(Information supplied begins)
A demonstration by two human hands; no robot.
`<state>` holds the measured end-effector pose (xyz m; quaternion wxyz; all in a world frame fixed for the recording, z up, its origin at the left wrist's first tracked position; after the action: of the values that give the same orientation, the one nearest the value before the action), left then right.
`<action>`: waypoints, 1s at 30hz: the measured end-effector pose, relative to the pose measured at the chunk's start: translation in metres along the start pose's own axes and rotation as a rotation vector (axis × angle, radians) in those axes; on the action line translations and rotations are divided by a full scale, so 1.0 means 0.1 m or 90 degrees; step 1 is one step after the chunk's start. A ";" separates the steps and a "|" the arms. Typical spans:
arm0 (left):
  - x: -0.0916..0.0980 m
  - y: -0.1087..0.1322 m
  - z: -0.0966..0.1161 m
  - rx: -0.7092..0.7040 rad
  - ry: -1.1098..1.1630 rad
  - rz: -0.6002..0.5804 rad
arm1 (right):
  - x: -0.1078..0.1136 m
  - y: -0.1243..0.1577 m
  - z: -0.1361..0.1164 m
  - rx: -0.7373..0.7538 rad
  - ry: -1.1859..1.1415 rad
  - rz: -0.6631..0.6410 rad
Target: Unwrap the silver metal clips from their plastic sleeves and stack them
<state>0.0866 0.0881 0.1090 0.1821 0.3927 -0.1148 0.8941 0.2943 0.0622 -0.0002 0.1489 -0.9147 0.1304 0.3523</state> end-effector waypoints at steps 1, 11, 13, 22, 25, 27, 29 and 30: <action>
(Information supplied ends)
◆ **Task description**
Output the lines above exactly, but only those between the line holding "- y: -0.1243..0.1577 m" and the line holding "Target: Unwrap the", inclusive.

◆ **Solution**
  - y: -0.1243..0.1577 m
  - z: -0.1361..0.1164 m
  - rx: -0.7373..0.7538 rad
  - ry: -1.1859..1.1415 rad
  - rz: -0.6631..0.6410 rad
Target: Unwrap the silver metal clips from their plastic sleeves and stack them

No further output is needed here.